■ **What you will do**: Restate each of the lines below word for word and drop every picture.
'''
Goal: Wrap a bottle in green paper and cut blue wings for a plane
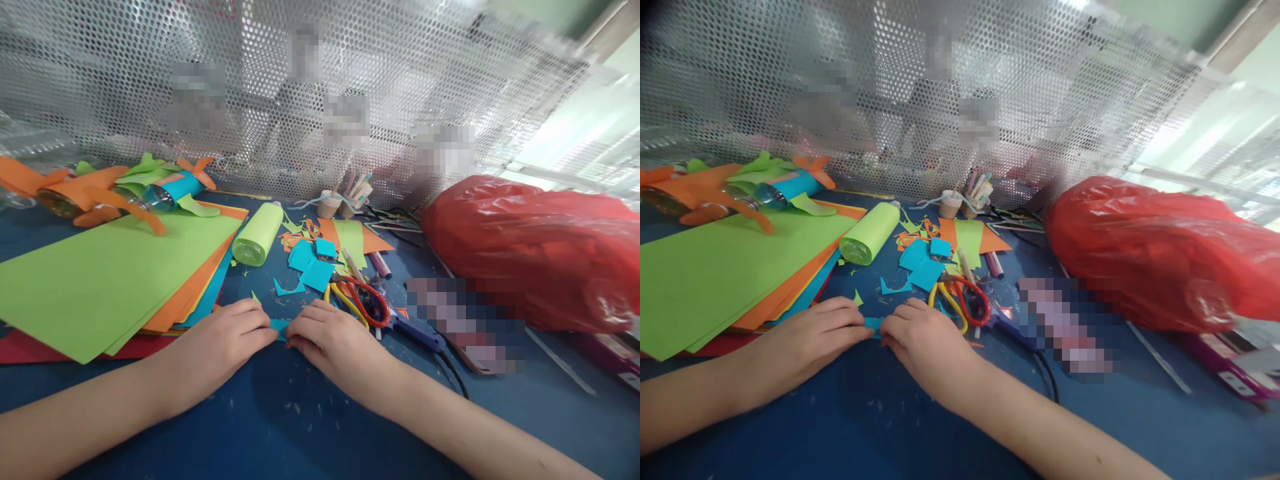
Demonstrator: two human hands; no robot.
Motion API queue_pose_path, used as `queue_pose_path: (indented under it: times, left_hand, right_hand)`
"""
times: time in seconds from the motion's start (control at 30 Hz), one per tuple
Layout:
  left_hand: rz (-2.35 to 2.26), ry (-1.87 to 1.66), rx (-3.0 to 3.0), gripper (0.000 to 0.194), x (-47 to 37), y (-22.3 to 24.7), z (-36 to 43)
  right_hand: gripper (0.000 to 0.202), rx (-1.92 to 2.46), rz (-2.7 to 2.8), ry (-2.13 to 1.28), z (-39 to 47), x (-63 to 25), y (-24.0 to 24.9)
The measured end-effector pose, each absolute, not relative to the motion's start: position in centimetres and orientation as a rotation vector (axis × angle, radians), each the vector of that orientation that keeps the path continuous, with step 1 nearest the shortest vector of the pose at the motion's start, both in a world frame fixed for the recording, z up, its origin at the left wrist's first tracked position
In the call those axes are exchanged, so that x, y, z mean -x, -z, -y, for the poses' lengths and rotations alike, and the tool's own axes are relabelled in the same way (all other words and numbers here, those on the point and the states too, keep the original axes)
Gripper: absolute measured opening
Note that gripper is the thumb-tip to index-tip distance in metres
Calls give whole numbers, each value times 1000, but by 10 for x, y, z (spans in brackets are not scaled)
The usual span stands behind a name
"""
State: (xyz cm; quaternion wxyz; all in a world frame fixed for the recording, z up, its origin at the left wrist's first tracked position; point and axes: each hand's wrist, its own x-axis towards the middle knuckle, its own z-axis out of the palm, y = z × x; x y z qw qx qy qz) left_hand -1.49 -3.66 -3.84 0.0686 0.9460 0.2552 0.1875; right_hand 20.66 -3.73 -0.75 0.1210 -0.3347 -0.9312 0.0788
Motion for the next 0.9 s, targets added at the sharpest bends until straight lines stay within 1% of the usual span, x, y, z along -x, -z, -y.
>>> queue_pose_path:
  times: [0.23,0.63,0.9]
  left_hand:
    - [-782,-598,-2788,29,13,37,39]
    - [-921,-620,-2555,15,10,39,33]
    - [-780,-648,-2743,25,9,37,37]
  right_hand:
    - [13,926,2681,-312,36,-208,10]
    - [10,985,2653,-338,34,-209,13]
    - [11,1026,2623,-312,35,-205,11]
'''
■ **Task solution**:
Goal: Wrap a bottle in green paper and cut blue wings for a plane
Demonstrator: two human hands; no robot.
Motion API queue_pose_path, used as `queue_pose_path: (indented under it: times, left_hand, right_hand)`
"""
times: time in seconds from the motion's start (control at 30 Hz), one per tuple
Layout:
  left_hand: rz (-2.35 to 2.26), ry (-1.87 to 1.66), rx (-3.0 to 3.0), gripper (0.000 to 0.194), x (-47 to 37), y (-22.3 to 24.7), z (-36 to 43)
  right_hand: gripper (0.000 to 0.202), rx (-1.92 to 2.46), rz (-2.7 to 2.8), ry (-2.13 to 1.28), z (-39 to 47), x (-63 to 25), y (-24.0 to 24.9)
The measured end-effector pose, each absolute, not relative to the motion's start: position in centimetres and orientation as a rotation vector (axis × angle, radians), each the vector of that orientation that keeps the path continuous, with step 1 nearest the shortest vector of the pose at the motion's start, both in a world frame fixed for the recording, z up, its origin at the left wrist's first tracked position
In the call those axes are exchanged, so that x, y, z mean -x, -z, -y, for the poses' lengths and rotations alike, and the tool's own axes are relabelled in the same way (all other words and numbers here, those on the point and the states too, keep the original axes)
Gripper: absolute measured opening
Note that gripper is the thumb-tip to index-tip distance in metres
Calls give whole numbers, each value times 1000, but by 10 for x, y, z (spans in brackets are not scaled)
The usual span stands behind a name
"""
State: (xyz cm; quaternion wxyz; all in a world frame fixed for the recording, z up, its origin at the left wrist's first tracked position; point and axes: each hand's wrist, its own x-axis towards the middle knuckle, its own z-axis out of the palm, y = z × x; x y z qw qx qy qz) left_hand -1.49 -3.66 -3.84 0.0686 0.9460 0.2552 0.1875; right_hand 20.66 -3.73 -0.75 0.1210 -0.3347 -0.9312 0.0788
Motion for the next 0.9 s, targets added at the sharpest bends until straight lines stay within 1% of the usual span, x, y, z along -x, -z, -y.
>>> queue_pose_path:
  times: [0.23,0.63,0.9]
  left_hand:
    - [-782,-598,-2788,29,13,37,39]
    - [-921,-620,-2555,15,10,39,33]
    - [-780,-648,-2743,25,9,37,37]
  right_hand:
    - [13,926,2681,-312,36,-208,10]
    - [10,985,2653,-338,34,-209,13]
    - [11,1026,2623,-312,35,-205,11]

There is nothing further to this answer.